She believes it opens the same doors for the thousands of visitors who come to see it, and that the importance of producing the play in Monroeville is far greater than the money it brings in.
“Maycomb isn't real, but the inspiration for it lives and breathes in the fabric of Monroeville in a way it just can't exist anywhere else,” she said. “When you sit in that courtroom a few feet from Atticus Finch and Tom Robinson and let yourself get lost in their story, it is so easy to hope that just this once the story will turn out differently.”
It never does. But the hope the play sparks is hard to extinguish, and it’s fitting, as hope is one of the book’s lasting themes. “The community makes Herculean efforts to produce, largely with volunteers, the play, which they do so well, and to host the writers’ symposium, and I am proud of the town and the people for those efforts,” Flynt said.
Hope is the engine that drives those efforts — the hope of a bright future — and Monroeville has pinned that hope on Harper Lee. Pat Nettles pointed to aspects of Monroeville’s heritage apart from Lee that deserve preservation and exploration. “We have such a tremendous history with the Old Federal Road, the river, the other communities in the county, so there’s more to us than Harper Lee,” she said.
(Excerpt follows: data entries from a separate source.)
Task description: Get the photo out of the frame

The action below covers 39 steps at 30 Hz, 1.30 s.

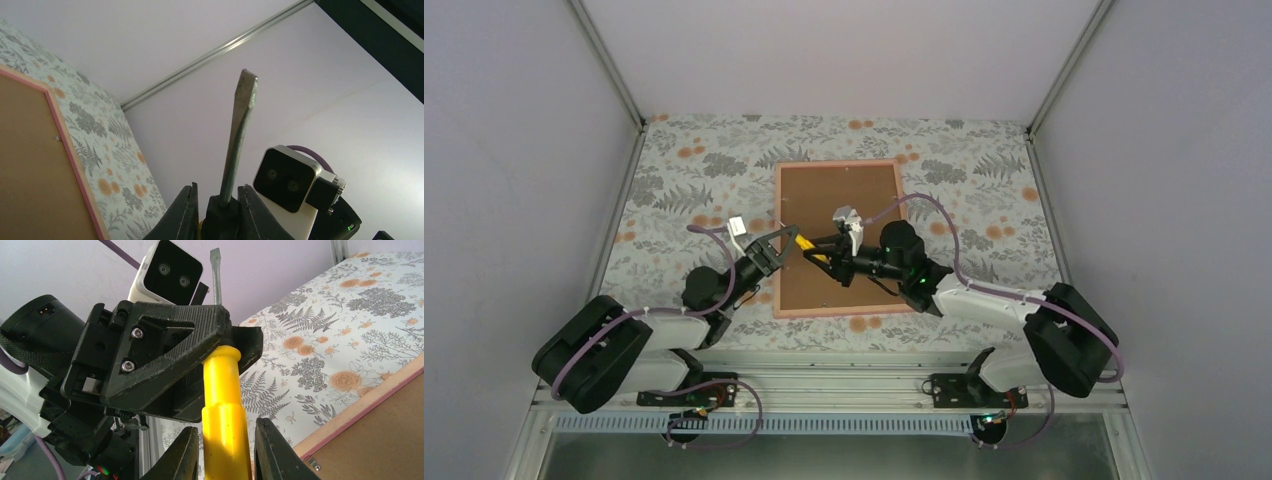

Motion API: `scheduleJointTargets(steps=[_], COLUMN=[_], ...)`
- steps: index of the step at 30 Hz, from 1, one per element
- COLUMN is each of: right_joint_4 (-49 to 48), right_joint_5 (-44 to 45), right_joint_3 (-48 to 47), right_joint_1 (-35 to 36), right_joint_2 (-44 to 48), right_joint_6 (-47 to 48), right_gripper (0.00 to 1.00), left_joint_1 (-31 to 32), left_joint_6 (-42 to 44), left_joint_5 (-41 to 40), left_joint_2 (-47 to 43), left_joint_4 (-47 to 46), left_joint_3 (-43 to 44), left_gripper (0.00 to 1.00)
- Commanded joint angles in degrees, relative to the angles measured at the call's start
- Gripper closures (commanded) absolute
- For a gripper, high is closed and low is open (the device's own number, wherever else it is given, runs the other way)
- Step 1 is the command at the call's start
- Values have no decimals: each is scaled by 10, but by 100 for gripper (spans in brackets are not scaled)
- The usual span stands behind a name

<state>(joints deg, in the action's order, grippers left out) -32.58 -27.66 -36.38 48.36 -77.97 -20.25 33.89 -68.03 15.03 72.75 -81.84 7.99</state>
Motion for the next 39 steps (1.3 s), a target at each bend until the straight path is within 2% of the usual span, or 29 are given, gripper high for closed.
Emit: scheduleJointTargets(steps=[1, 13, 20, 23, 33, 39], right_joint_4=[-50, -96, -109, -94, 18, 61], right_joint_5=[8, 32, 40, 48, 100, 102], right_joint_3=[-6, -1, 4, 3, -13, -31], right_joint_1=[7, 20, 23, 22, 19, 17], right_joint_2=[-13, -45, -45, -34, 28, 45], right_joint_6=[-13, -35, -35, -22, 34, 55], right_gripper=[79, 77, 88, 96, 96, 96], left_joint_1=[4, 11, 11, 11, 11, 10], left_joint_6=[-14, -30, -42, -48, -63, -67], left_joint_5=[-23, -53, -60, -64, -83, -80], left_joint_2=[2, 4, 8, 14, 10, 5], left_joint_4=[-88, -98, -104, -113, -97, -80], left_joint_3=[-2, -13, -21, -29, -76, -81], left_gripper=[98, 98, 98, 98, 93, 91])
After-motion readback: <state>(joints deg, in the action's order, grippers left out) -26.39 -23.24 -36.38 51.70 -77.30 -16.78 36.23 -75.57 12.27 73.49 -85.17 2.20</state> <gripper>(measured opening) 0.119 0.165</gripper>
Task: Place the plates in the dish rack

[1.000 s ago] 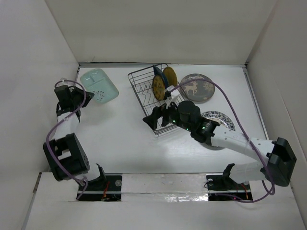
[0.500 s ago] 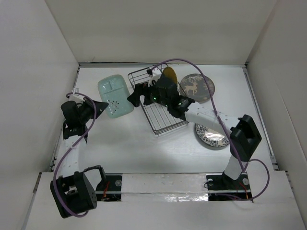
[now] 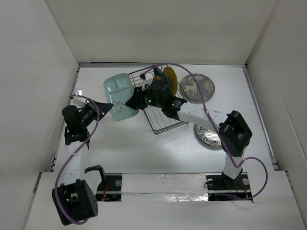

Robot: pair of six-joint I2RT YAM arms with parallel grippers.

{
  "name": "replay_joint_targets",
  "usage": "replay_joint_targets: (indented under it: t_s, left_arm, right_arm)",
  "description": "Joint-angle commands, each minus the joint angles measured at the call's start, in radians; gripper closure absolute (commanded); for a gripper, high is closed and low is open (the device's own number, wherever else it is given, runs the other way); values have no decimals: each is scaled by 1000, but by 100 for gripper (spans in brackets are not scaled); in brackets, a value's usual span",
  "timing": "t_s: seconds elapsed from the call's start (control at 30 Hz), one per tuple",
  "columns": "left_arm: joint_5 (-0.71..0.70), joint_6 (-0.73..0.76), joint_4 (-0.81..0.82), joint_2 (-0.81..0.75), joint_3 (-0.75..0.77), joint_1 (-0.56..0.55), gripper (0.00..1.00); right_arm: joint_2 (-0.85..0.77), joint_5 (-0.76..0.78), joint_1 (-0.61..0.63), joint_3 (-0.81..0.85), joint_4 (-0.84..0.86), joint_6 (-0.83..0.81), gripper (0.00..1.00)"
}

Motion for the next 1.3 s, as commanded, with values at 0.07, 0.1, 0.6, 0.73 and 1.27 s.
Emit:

But it all hinges on Lee; she’s definitely the main draw, bringing an estimated 30,000 visitors (including the playgoers) a year to Monroeville. As Flynt noted, the town and area have produced other accomplished writers (Mark Childress and Cynthia Tucker to name a few), but Lee is why the town was designated The Literary Capital of Alabama. The writers’ symposium gives out an annual Harper Lee award. The museum contains genealogy records for the county and artifacts relating to area history, but exhibits on Lee (and Truman Capote, too) are dominant. The playgoers from around the country and the globe don’t come to Monroeville to see the show for its acting and stagecraft (although both are wonderfully done); they come because they want to witness the story unfold in its natural habitat.
The Monroeville/Monroe County Chamber of Commerce declared 2016 “The Year of Harper Lee.”
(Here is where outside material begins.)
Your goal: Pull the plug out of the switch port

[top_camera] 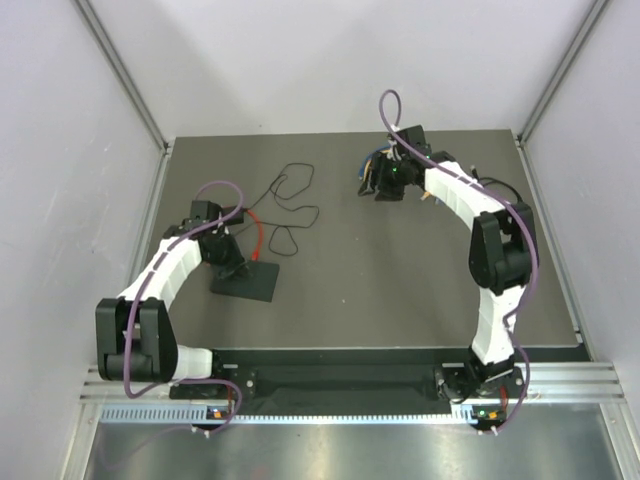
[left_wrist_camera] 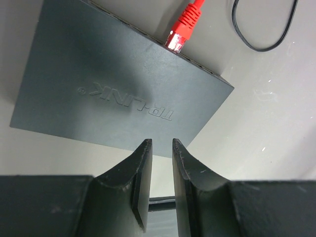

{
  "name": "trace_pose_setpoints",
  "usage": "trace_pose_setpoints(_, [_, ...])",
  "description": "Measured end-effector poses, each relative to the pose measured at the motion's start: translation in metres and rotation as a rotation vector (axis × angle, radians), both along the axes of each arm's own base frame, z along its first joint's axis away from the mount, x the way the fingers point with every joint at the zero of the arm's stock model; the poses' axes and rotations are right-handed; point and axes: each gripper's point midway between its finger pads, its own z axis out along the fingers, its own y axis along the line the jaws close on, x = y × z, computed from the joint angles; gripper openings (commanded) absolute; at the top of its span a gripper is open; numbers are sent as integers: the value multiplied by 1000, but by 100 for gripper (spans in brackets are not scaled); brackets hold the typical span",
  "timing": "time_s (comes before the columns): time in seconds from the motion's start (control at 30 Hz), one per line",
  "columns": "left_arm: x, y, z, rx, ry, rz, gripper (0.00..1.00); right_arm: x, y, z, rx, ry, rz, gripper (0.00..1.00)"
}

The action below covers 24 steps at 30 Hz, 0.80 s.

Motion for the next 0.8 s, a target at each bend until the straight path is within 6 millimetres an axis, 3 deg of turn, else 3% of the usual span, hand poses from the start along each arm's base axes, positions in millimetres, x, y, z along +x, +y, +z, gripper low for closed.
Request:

“We did it because the past year had been so phenomenal in terms of visitors and that was due to ‘Watchman,’” said the chamber’s executive director, Sandy Smith. On what would have been Lee’s 90th birthday this year, April 28, the town unveiled a marker dedicating to Lee a sculpture on the old courthouse grounds of three children reading a book.
“She did a lot for this town, starting with putting us on the map,” she said. “I think she got impatient with the town from time to time, but her works were gifts to the town. We’ll always be thankful.”
It’s no surprise considering her job title, but Smith also pointed to the economic impact Lee and her works have had, one that has steadily gotten bigger through the years. “It is enormous. The people come for the play or just to see the courthouse and museum and spend money here on gas, shopping and food,” she said. “It really escalated when she moved here permanently. Her presence really drew people here. Everyone wanted to see her, and they looked for her.”
But they couldn’t find her. Smith, like many residents, went out of her way to guard Lee’s privacy. “We were all so proud of her; the whole town tried to protect her. We never told anyone where she was. When we saw her, we’d speak, and she was always pleasant, but we did not ask her about the book.”
Pat Nettles wonders if Lee was aware of their attempts to buffer any intrusion. “Visitors to the museum always asked about her, where she was, but we never told,” she said. “We all, the entire town, helped her maintain that privacy as best we could. I think she knew that; I hope she did.”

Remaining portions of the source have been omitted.